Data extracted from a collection
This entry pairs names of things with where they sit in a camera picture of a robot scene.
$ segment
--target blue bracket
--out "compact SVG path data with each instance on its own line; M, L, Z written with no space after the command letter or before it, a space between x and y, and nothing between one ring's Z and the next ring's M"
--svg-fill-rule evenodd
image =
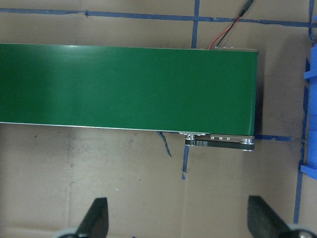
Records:
M311 51L311 70L304 74L309 81L309 140L308 162L301 171L317 180L317 45Z

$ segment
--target black wire
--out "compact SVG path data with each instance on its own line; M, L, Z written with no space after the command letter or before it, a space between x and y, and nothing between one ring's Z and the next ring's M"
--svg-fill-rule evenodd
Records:
M239 17L237 17L237 19L232 23L232 25L230 26L229 30L226 32L226 34L223 35L223 37L221 38L221 40L218 42L218 44L216 45L216 47L218 47L221 43L221 41L223 40L223 38L228 34L228 32L231 30L231 28L233 27L234 24L236 24L236 22L239 20Z

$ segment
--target green belt surface
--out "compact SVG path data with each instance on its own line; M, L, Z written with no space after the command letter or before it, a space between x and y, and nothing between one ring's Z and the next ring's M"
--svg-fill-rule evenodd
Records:
M0 44L0 122L253 135L257 55Z

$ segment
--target blue tape
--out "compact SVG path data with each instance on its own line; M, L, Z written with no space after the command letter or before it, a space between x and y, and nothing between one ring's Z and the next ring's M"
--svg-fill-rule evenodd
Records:
M307 60L306 71L308 70L310 69L309 69L309 61ZM303 131L302 131L302 148L301 148L301 159L298 163L296 197L295 197L294 219L293 219L293 223L295 224L298 224L298 221L299 221L299 212L300 212L301 196L302 196L303 173L301 172L301 166L304 164L304 158L305 158L306 129L307 129L307 121L308 121L308 97L309 97L308 87L304 86L304 100L303 100L304 119L303 119Z
M48 14L48 15L65 15L84 13L84 11L72 10L49 10L49 9L21 9L21 8L0 8L0 12L22 13L22 14Z
M185 180L185 173L187 172L187 163L188 163L188 155L189 155L189 146L185 145L184 148L184 162L183 162L183 173L182 173L182 180Z
M277 140L277 141L294 141L297 140L290 136L279 136L279 135L255 135L255 139L259 140Z
M126 12L110 12L110 11L87 11L87 16L123 17L123 18L138 18L138 19L152 19L152 20L170 20L170 21L194 20L192 16L142 14L142 13L126 13Z
M172 154L171 154L170 151L169 151L168 144L167 144L167 141L166 141L165 136L163 135L163 132L158 131L158 135L162 138L162 140L163 140L164 143L165 143L166 152L168 153L168 155L169 155L170 157L172 157Z
M197 48L198 21L193 23L192 49Z
M50 10L50 9L21 9L21 8L0 8L0 13L21 13L21 14L50 14L50 15L65 15L65 14L84 14L86 16L101 16L101 17L122 17L122 18L138 18L138 19L153 19L153 20L170 20L170 21L198 21L198 22L232 22L234 18L223 17L208 17L208 16L182 16L182 15L160 15L160 14L141 14L141 13L126 13L126 12L107 12L107 11L76 11L76 10ZM241 19L240 22L251 22L259 24L273 24L293 27L309 27L309 22L295 21L273 21L273 20L253 20ZM317 28L316 23L311 24L312 28Z
M194 22L193 22L193 34L192 34L192 49L197 48L197 34L198 34L198 21L196 20L199 17L199 7L200 0L195 0L195 8L194 8Z
M312 30L312 20L313 20L313 11L314 11L315 0L309 1L309 26L308 26L308 35L311 39L312 45L315 44L315 38Z
M208 16L200 16L197 18L197 21L204 22L232 22L235 21L235 18L225 18L225 17L217 17L212 18ZM259 24L272 24L272 25L282 25L282 26L293 26L293 27L308 27L308 22L296 22L296 21L274 21L274 20L253 20L253 19L240 19L240 22L251 22L251 23L259 23Z

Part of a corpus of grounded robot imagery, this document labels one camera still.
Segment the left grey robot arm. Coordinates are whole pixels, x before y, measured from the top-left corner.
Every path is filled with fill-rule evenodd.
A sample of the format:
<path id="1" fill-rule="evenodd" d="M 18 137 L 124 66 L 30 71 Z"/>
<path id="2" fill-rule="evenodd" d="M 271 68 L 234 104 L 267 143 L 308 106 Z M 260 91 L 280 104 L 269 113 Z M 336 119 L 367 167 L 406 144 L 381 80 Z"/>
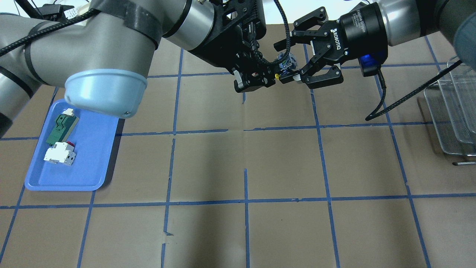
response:
<path id="1" fill-rule="evenodd" d="M 234 77 L 246 93 L 275 84 L 257 51 L 260 0 L 92 0 L 66 22 L 1 14 L 1 135 L 41 85 L 77 108 L 133 117 L 162 39 Z"/>

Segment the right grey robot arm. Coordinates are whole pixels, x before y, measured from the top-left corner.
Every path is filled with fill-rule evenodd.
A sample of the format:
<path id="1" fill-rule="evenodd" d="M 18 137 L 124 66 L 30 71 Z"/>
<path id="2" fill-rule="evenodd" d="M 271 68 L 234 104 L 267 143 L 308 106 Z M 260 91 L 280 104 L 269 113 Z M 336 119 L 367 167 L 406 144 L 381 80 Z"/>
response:
<path id="1" fill-rule="evenodd" d="M 321 7 L 296 20 L 289 39 L 291 46 L 311 45 L 313 57 L 279 81 L 298 80 L 311 89 L 340 84 L 338 65 L 355 59 L 364 77 L 379 75 L 388 47 L 434 32 L 453 46 L 459 63 L 475 68 L 475 8 L 474 0 L 377 0 L 328 20 Z"/>

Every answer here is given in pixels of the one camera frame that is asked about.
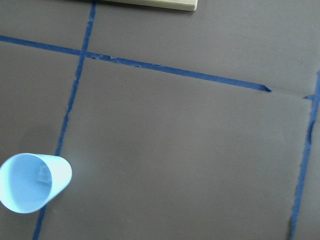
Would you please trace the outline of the clear ice cube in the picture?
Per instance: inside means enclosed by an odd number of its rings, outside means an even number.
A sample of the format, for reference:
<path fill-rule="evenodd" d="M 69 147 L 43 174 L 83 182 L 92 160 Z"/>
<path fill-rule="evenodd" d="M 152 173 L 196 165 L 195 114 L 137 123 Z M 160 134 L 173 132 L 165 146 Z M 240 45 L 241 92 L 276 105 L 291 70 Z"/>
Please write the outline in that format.
<path fill-rule="evenodd" d="M 42 184 L 51 184 L 52 176 L 50 169 L 46 165 L 41 166 L 38 170 L 36 179 Z"/>

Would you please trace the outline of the light blue cup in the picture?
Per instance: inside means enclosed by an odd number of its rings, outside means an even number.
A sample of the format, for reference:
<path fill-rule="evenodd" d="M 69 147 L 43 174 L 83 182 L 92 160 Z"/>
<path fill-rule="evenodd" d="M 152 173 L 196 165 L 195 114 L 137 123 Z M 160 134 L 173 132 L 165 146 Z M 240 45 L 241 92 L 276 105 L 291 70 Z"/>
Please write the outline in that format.
<path fill-rule="evenodd" d="M 51 184 L 37 181 L 41 166 L 51 173 Z M 71 182 L 72 168 L 60 156 L 19 153 L 0 167 L 0 202 L 9 210 L 29 214 L 40 210 Z"/>

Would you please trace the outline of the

HOW TO COMPLETE THIS TASK:
The records above must be retyped exactly. Please omit the pictures.

ANSWER BELOW:
This entry pairs names of things with where they sit in a camera picture of a robot scene.
$ segment
--target blue bracket
--out "compact SVG path data with each instance on its own line; M, L, Z written with no space after the command letter or before it, a space between x and y, and nothing between one ring's Z and the next ring's M"
--svg-fill-rule evenodd
image =
Records:
M311 51L311 70L304 74L309 81L309 140L308 162L301 171L317 180L317 45Z

$ segment
--target black wire
--out "compact SVG path data with each instance on its own line; M, L, Z written with no space after the command letter or before it, a space between x and y, and nothing between one ring's Z and the next ring's M"
--svg-fill-rule evenodd
Records:
M239 17L237 17L237 19L232 23L232 25L230 26L229 30L226 32L226 34L223 35L223 37L221 38L221 40L218 42L218 44L216 45L216 47L218 47L221 43L221 41L223 40L223 38L228 34L228 32L231 30L231 28L233 27L234 24L236 24L236 22L239 20Z

$ segment
--target green belt surface
--out "compact SVG path data with each instance on its own line; M, L, Z written with no space after the command letter or before it, a space between x and y, and nothing between one ring's Z and the next ring's M"
--svg-fill-rule evenodd
Records:
M0 44L0 122L253 135L257 55Z

$ segment
--target blue tape
--out "compact SVG path data with each instance on its own line; M, L, Z written with no space after the command letter or before it, a space between x and y, and nothing between one ring's Z and the next ring's M"
--svg-fill-rule evenodd
Records:
M307 60L306 71L308 70L310 69L309 69L309 61ZM303 131L302 131L302 148L301 148L301 159L298 163L296 197L295 197L294 219L293 219L293 223L295 224L298 224L298 221L299 221L299 212L300 212L301 196L302 196L303 173L301 172L301 166L304 164L304 158L305 158L306 129L307 129L307 121L308 121L308 97L309 97L308 87L304 86L304 100L303 100L304 119L303 119Z
M48 14L48 15L65 15L84 13L84 11L72 10L49 10L49 9L21 9L21 8L0 8L0 12L22 13L22 14Z
M185 180L185 173L187 172L187 163L188 163L188 155L189 155L189 146L185 145L184 148L184 162L183 162L183 173L182 173L182 180Z
M277 140L277 141L294 141L297 140L290 136L279 136L279 135L255 135L255 139L259 140Z
M126 12L110 12L110 11L87 11L87 16L123 17L123 18L138 18L138 19L152 19L152 20L170 20L170 21L194 20L192 16L142 14L142 13L126 13Z
M172 154L171 154L170 151L169 151L168 144L167 144L167 141L166 141L165 136L163 135L163 132L158 131L158 135L162 138L162 140L163 140L164 143L165 143L166 152L168 153L168 155L169 155L170 157L172 157Z
M197 48L198 21L193 23L192 49Z
M50 10L50 9L21 9L21 8L0 8L0 13L21 13L21 14L50 14L50 15L65 15L65 14L84 14L86 16L101 16L101 17L122 17L122 18L138 18L138 19L153 19L153 20L170 20L170 21L198 21L198 22L232 22L234 18L223 17L208 17L208 16L182 16L182 15L160 15L160 14L141 14L141 13L126 13L126 12L107 12L107 11L76 11L76 10ZM241 19L240 22L251 22L259 24L273 24L293 27L309 27L309 22L295 21L273 21L273 20L253 20ZM317 28L316 23L311 24L312 28Z
M194 22L193 22L193 34L192 34L192 49L197 48L197 34L198 34L198 21L196 20L199 17L199 7L200 0L195 0L195 8L194 8Z
M312 30L312 20L313 20L313 11L314 11L315 0L309 1L309 26L308 26L308 35L311 39L312 45L315 44L315 38Z
M208 16L200 16L197 18L197 21L204 22L232 22L235 21L235 18L225 18L225 17L217 17L212 18ZM259 24L272 24L272 25L282 25L282 26L293 26L293 27L308 27L308 22L296 22L296 21L274 21L274 20L253 20L253 19L240 19L240 22L251 22L251 23L259 23Z

Part of a corpus of grounded robot imagery, this document labels one camera still.
Segment the left grey robot arm. Coordinates are whole pixels, x before y, measured from the top-left corner.
Every path is filled with fill-rule evenodd.
A sample of the format:
<path id="1" fill-rule="evenodd" d="M 18 137 L 124 66 L 30 71 Z"/>
<path id="2" fill-rule="evenodd" d="M 271 68 L 234 104 L 267 143 L 308 106 Z M 260 91 L 280 104 L 269 113 Z M 336 119 L 367 167 L 406 144 L 381 80 Z"/>
response:
<path id="1" fill-rule="evenodd" d="M 234 77 L 246 93 L 275 84 L 257 51 L 260 0 L 92 0 L 66 22 L 1 14 L 1 135 L 41 85 L 77 108 L 133 117 L 162 39 Z"/>

Segment the right grey robot arm. Coordinates are whole pixels, x before y, measured from the top-left corner.
Every path is filled with fill-rule evenodd.
A sample of the format:
<path id="1" fill-rule="evenodd" d="M 18 137 L 124 66 L 30 71 Z"/>
<path id="2" fill-rule="evenodd" d="M 271 68 L 234 104 L 267 143 L 308 106 Z M 260 91 L 280 104 L 269 113 Z M 336 119 L 367 167 L 406 144 L 381 80 Z"/>
response:
<path id="1" fill-rule="evenodd" d="M 321 7 L 296 20 L 289 39 L 291 46 L 311 45 L 313 57 L 279 81 L 298 80 L 311 89 L 340 84 L 338 65 L 355 59 L 364 77 L 379 75 L 388 47 L 434 32 L 453 46 L 459 63 L 475 68 L 475 8 L 474 0 L 377 0 L 328 20 Z"/>

Every answer here is given in pixels of the one camera frame that is asked about.
Would you please trace the outline of the clear ice cube in the picture?
Per instance: inside means enclosed by an odd number of its rings, outside means an even number.
A sample of the format, for reference:
<path fill-rule="evenodd" d="M 69 147 L 43 174 L 83 182 L 92 160 Z"/>
<path fill-rule="evenodd" d="M 152 173 L 196 165 L 195 114 L 137 123 Z M 160 134 L 173 132 L 165 146 Z M 240 45 L 241 92 L 276 105 L 291 70 Z"/>
Please write the outline in that format.
<path fill-rule="evenodd" d="M 42 184 L 51 184 L 52 176 L 50 169 L 46 165 L 41 166 L 38 170 L 36 179 Z"/>

Would you please trace the outline of the light blue cup in the picture?
Per instance: inside means enclosed by an odd number of its rings, outside means an even number.
A sample of the format, for reference:
<path fill-rule="evenodd" d="M 69 147 L 43 174 L 83 182 L 92 160 Z"/>
<path fill-rule="evenodd" d="M 152 173 L 196 165 L 195 114 L 137 123 Z M 160 134 L 173 132 L 165 146 Z M 240 45 L 241 92 L 276 105 L 291 70 Z"/>
Please write the outline in that format.
<path fill-rule="evenodd" d="M 51 184 L 37 181 L 41 166 L 51 173 Z M 71 182 L 72 168 L 60 156 L 19 153 L 0 167 L 0 202 L 9 210 L 29 214 L 40 210 Z"/>

Would you please trace the outline of the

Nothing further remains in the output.